Thanks for the help! Modifying the notebook worked quite well once i knew what to do. I’m currently retraining the model because it broke after getting to r=1. It didn’t recover from > Decoder stopped with ‘max_decoder_steps’ and broken even on short sentences. I also cleaned up the dataset, since it had some samples where the speaker would laugh -> Text (laught).

Regarding the audio parameters, i used the notebook to evaluate some of the values, but i would say the default values are good. Then again im not 100% sure what to pay attention to.
The average of “mel = AP.melspectrogram(wav)” fmel_min ~ 0.0000 and fmel_max ~ 0.7900

Another Update:

As said im re-training the model. What i did now is:

  • removed r=1 from the gradual training
  • at 230k steps changed the memory_size from -1 to 5

And with forward_attention enabled during inference the attention doesn’t break even on long sentences.

Now i though about switching to BN prenet at around ~400k steps, based on your comment here. Does it make sense?

I think once I’m done with this run, I’ll go back and try r=1 one more time.

PS: Some more examples here. Quite happy with the results.


Did you get a sense that the memory_size changing to 5 made a significant difference?

From the look of the lines on the charts they look fairly similar before and after, but maybe they helped with qualities not apparent in the charts alone.

I’m in a similar position with my training and am on the brink of attempting the 400k switch to finish off the model on BN. It’s still running right now but based on the charts it actually seems to be doing okay on r=1 (touch wood!), which had never happened with previous runs with earlier versions of the code. Thanks for posting your progress - I’ll be doing the same once I’ve tried the BN switch.

1 Like

I would say the only real difference I noticed was, that it stopped producing > Decoder stopped with ‘max_decoder_steps’. But if it’s in correlation with the memory_size change or me cleaning up the dataset, I cannot tell.

I now made the switch to BN at ~410k steps, let’s see how it performs.

I’ll try the same for r=1 after the current run and post the results for comparison.

1 Like

You should go with BN after you are sure with the attention performance of the model.

But afais, attention looks working fine.

Sooo long time no hear…

As previously said, i was about to train the model using BN. It didnt work.
Tried the switch to r=1. Didn’t work. :sweat_smile:

Cleaned up the dataset and retrained the model. Best so far is still at r=2.

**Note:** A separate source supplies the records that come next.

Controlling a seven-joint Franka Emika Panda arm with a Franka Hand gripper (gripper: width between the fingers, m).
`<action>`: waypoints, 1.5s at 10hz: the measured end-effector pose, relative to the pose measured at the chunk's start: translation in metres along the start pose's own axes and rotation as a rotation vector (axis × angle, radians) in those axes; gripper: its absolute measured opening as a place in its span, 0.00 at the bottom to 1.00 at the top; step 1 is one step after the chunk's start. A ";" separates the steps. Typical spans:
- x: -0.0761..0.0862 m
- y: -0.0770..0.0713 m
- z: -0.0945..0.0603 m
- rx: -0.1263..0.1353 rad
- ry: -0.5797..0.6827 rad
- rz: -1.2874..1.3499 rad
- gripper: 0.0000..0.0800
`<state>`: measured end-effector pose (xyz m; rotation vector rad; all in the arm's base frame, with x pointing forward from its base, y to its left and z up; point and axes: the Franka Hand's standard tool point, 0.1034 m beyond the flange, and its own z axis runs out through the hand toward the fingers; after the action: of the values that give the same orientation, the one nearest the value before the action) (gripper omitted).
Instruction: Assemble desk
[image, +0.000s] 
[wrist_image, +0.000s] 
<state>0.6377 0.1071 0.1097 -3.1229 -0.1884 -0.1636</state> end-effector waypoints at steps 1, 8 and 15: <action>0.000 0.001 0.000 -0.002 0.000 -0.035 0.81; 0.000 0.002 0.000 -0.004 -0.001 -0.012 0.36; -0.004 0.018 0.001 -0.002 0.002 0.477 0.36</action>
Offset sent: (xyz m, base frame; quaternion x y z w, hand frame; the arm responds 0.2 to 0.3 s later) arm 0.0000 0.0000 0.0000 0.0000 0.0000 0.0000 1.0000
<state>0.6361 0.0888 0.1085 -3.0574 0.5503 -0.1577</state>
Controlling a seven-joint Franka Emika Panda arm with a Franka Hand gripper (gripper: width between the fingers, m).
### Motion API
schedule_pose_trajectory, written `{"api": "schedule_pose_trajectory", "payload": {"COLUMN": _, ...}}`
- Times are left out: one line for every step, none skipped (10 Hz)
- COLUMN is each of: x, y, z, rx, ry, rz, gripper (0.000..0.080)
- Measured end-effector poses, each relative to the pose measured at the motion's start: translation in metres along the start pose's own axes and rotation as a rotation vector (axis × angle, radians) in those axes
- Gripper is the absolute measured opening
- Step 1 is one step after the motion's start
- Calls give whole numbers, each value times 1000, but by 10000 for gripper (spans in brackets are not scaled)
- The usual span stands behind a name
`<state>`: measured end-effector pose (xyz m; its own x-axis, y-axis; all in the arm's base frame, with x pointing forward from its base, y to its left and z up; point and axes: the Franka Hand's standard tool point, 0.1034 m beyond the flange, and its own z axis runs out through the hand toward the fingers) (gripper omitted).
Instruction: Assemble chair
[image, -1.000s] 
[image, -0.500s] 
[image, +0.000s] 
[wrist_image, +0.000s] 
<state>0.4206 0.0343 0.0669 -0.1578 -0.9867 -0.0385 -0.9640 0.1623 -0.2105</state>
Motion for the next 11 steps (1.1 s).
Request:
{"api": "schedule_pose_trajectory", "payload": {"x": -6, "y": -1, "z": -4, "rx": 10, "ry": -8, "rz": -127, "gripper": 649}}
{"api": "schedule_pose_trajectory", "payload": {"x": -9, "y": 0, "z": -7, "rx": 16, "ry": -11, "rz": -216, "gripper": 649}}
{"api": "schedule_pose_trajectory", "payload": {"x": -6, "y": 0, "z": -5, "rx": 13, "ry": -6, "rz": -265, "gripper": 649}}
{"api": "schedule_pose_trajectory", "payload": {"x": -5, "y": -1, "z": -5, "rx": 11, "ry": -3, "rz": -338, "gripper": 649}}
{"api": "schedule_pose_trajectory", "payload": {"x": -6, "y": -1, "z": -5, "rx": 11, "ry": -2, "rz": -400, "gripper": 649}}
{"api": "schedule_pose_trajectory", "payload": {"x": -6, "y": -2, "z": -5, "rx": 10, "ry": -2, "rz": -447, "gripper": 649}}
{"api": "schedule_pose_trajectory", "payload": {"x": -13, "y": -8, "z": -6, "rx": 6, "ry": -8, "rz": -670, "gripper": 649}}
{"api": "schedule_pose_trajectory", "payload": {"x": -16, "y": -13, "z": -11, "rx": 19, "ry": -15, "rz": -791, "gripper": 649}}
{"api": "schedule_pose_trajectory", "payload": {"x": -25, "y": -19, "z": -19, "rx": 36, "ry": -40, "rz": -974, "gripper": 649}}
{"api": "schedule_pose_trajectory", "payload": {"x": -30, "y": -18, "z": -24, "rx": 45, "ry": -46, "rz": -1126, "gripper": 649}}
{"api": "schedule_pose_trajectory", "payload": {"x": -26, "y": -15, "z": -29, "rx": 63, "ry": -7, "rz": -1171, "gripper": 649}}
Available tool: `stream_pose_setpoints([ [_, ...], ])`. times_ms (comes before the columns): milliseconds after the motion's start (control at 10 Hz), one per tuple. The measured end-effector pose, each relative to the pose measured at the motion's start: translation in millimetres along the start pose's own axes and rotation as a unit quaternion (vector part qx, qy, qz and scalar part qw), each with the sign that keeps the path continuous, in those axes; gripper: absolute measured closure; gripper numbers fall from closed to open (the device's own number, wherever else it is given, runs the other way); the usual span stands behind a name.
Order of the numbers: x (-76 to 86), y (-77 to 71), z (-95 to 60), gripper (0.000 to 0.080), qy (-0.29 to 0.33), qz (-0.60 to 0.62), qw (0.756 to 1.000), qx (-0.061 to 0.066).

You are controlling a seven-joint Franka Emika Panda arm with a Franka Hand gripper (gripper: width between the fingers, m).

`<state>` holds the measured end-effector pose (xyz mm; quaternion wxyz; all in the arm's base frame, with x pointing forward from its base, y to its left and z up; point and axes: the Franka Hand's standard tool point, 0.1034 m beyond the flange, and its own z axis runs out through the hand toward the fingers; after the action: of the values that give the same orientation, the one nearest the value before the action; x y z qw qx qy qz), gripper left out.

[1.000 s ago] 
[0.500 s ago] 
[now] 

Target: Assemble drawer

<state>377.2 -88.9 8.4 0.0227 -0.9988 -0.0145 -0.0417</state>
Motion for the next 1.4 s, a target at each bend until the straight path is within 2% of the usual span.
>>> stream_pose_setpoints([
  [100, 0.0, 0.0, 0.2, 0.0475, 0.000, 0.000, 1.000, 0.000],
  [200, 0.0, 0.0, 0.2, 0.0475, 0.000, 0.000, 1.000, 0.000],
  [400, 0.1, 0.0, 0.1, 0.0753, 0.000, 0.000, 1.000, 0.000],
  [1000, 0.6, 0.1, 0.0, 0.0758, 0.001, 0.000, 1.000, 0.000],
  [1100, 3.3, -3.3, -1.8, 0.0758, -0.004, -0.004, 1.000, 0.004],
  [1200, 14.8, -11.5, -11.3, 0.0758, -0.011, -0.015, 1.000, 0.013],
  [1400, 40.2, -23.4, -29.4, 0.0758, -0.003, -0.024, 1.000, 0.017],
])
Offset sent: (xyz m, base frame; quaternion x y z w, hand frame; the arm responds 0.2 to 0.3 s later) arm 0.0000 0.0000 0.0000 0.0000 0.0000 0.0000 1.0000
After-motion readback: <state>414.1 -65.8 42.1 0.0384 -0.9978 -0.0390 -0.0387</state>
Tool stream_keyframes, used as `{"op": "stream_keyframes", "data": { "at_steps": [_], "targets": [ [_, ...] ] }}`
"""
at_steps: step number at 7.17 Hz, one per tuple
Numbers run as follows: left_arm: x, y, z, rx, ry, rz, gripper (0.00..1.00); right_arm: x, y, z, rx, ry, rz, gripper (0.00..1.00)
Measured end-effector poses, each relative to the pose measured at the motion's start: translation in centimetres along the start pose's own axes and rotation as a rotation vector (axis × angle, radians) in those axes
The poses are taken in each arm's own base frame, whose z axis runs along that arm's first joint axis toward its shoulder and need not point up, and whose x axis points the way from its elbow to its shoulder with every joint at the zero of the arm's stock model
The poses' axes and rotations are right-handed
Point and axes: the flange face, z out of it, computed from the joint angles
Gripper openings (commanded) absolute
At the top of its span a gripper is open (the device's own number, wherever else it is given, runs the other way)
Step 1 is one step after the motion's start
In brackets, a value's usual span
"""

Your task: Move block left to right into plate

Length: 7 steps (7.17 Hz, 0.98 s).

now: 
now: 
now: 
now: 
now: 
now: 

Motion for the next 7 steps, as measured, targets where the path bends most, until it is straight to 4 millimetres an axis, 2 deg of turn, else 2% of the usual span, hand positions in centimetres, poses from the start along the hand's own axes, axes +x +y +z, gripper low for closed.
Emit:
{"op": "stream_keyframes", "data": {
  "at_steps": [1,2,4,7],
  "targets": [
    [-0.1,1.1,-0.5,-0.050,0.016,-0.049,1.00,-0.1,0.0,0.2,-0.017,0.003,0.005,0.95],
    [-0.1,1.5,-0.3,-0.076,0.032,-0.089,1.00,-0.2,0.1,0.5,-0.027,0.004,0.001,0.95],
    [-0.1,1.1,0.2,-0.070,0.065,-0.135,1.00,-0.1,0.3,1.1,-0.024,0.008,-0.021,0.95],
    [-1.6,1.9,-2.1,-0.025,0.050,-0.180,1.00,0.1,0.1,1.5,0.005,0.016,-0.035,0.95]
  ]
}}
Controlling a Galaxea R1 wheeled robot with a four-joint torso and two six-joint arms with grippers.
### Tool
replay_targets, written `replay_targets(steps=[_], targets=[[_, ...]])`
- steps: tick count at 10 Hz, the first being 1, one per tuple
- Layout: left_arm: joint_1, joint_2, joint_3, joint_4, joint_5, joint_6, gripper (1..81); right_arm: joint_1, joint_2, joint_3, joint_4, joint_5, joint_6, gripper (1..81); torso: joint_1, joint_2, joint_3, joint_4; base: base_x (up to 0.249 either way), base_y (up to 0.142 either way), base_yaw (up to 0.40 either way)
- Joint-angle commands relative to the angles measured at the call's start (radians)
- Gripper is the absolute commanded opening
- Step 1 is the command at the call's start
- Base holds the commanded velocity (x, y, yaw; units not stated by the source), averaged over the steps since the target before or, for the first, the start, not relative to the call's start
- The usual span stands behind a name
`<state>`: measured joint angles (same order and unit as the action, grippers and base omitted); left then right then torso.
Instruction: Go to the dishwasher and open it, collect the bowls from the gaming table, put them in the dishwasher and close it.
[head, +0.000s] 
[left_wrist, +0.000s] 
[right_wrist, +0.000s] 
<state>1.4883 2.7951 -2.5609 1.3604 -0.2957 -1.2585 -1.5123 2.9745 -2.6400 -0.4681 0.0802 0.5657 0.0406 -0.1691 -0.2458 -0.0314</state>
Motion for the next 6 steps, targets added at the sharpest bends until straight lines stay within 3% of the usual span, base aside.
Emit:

Trained the new MelGAN vocoder to 600k steps, using the mels from multi-speaker model.

Here are some samples
and some more
PS: All use the same style_wav during inference


On another note… I also tried training WaveRNN but will get

  File "/home/alexander/anaconda3/lib/python3.7/site-packages/torch-1.4.0-py3.7-linux-x86_64.egg/torch/utils/data/_utils/", line 47, in fetch
    return self.collate_fn(data)
  File "/media/alexander/LinuxFS/Documents/PycharmProjects/TTS/WaveRNN/", line 74, in collate
    coarse = np.stack(coarse).astype(np.float32)
  File "<__array_function__ internals>", line 6, in stack
  File "/home/alexander/anaconda3/lib/python3.7/site-packages/numpy/core/", line 425, in stack
    raise ValueError('all input arrays must have the same shape')
ValueError: all input arrays must have the same shape

This user at github had the same issue

any tips?

PPS: Like here Contributing my german voice for tts i also noticed that the model has some problems with umlauts. It will pronounce o as ö and vice versa. Are graphemes the better choice here?

Best regards.


@sanjaesc Have you solved the ValueError: all input arrays must have the same shape problem? @erogol

Not rearlly… but training on bits seem to work.

@sanjaesc thanks sanjaesc. I have tried to train on 10 bits yesterday too. Hope that would work. Would you mind sharing your log ?

I’m currently experimenting with pwgan and melgan. Afterwards I’ll retrain the tts model using graphemes and give wavernn a try.

Thanks @sanjaesc. I have also tried pwgan too based on erogol project. May i ask which melgan repo that you tried ? I have tried this melgan repo but hop size could not change into 256, which is correspond to mozilla TTS.

MelGAN is also included in the pwgan repo ^^.
Just use one of the melgan.yaml configs.

Oh i see. Really appreciate it. Thanks a lot.